La difficulté principale à court terme vient de l’inégalité croissante entre ces différentes organisations. La plus puissante d’entre elles, les fameux « marchés financiers », a réussi le véritable tour de force d’éliminer à son seul profit, en les ringardisant, tous les contrôles qui permettaient aux États de garder un droit de regard sur la création de monnaie, et aux autres organisations de ne pas leur être totalement asservies. Le résultat est étonnant : au terme d’une crise dont ils sont les principaux responsables, un hold up parfaitement légal, mais complètement immoral, que les autorités les plus prudentes chiffrent à au moins 10 % du PNB mondial ; et un système financier qui nage à nouveau dans l’opulence et se permet sans vergogne ni pudeur de distribuer bons et mauvais points aux gouvernements qui l’ont tiré d’affaire. Tout ceci aux dépens des citoyens/contribuables qui doivent maintenant faire des sacrifices pour amortir ce détournement.


Faute de valeurs communes fortes, la montée en puissance des particularismes liés au communautarisme ambiant exaltent et privilégient les valeurs de différentiation, de compétition, de défiance, d’appropriation privée et d’exclusion propres au monde économique libéral « avancé » ; elles l’emportent de plus en plus dans tous les secteurs de la vie humaine sur celles de responsabilité, de confiance, de coopération et de partage qui fondent et rendent possible la vie en société.

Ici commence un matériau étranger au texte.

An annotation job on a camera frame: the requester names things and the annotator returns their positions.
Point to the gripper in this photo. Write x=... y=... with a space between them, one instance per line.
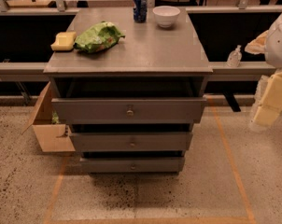
x=279 y=44

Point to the white bowl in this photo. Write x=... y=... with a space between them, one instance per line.
x=166 y=16

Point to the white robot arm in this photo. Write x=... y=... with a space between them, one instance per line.
x=273 y=53

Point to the green rice chip bag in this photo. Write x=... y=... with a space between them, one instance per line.
x=101 y=36

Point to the clear sanitizer bottle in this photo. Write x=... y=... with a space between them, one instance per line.
x=234 y=57

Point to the grey drawer cabinet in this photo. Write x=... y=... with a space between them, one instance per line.
x=149 y=62

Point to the blue soda can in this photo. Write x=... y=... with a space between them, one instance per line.
x=140 y=10

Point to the bottom grey drawer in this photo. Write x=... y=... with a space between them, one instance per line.
x=138 y=165

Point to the grey drawer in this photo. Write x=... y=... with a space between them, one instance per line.
x=138 y=165
x=88 y=142
x=129 y=111

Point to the middle grey drawer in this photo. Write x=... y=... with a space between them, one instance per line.
x=88 y=142

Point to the top grey drawer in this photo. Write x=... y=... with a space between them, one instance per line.
x=129 y=111

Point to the yellow sponge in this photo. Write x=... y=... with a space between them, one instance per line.
x=64 y=41

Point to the cardboard box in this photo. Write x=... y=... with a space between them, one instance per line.
x=51 y=137

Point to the grey metal railing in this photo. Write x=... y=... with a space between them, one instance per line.
x=32 y=72

Le système est tellement corrompu que contester cette forme abâtardie de libéralisme qui n’en a guère que le nom est désormais considéré comme un crime de lèse-majesté contre l’économie de marché, alors que ce devrait être exactement l’inverse : l’économie de marché quand elle est pratiquée suivant ses principes fondateurs, est a l’économie ce que la démocratie est à la politique : le moins mauvais des systèmes possibles.


Une des difficultés majeures actuelles consiste à retrouver un équilibre durable entre « institutions » et « organisations », ou, comme préfèrent dire certains, entre ordre gestionnaire et rassurant, et chaos déstabilisateur créateur de valeur. Il est impossible en effet de laisser les intérêts particuliers complètement libres. Comme le dit la sagesse populaire, la liberté des uns s’arrête là où commence celle des autres. Aucune organisation simplement « exécutive » ne peut assurer ce respect du plus élémentaire principe de la vie en société. Seules des institutions porteuses de valeurs acceptées par tous peuvent le faire.

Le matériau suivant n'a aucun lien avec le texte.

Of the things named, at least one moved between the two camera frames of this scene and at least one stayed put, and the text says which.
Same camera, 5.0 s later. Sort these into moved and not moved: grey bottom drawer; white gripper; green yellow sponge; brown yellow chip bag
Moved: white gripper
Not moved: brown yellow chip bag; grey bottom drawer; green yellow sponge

Il faut noter que cette crise des valeurs est en fait surtout celle des valeurs de l’occident, qui ont prévalu pendant les années glorieuses de l’ère industrielle, que de celle de l’humanité dans son ensemble. La révolution industrielle se fondait sur un triptyque qui n’a pas résisté à sa dissolution dans l’argent roi : la morale chrétienne, une croyance forte dans le caractère essentiellement bénéfique de la science, et la confiance dans l’économie comme source de bonheur pour tous. Or, « Aimer son prochain comme soi même » dans un monde où le quotidien est fait d’envies le plus souvent frustrées, de compétition et de prédation n’est pas simple, pas plus qu’il n’est facile de croire en la science quand on constate qu’elle est la source de la plupart des maux, à commencer par le terrible perspective d’un holocauste nucléaire.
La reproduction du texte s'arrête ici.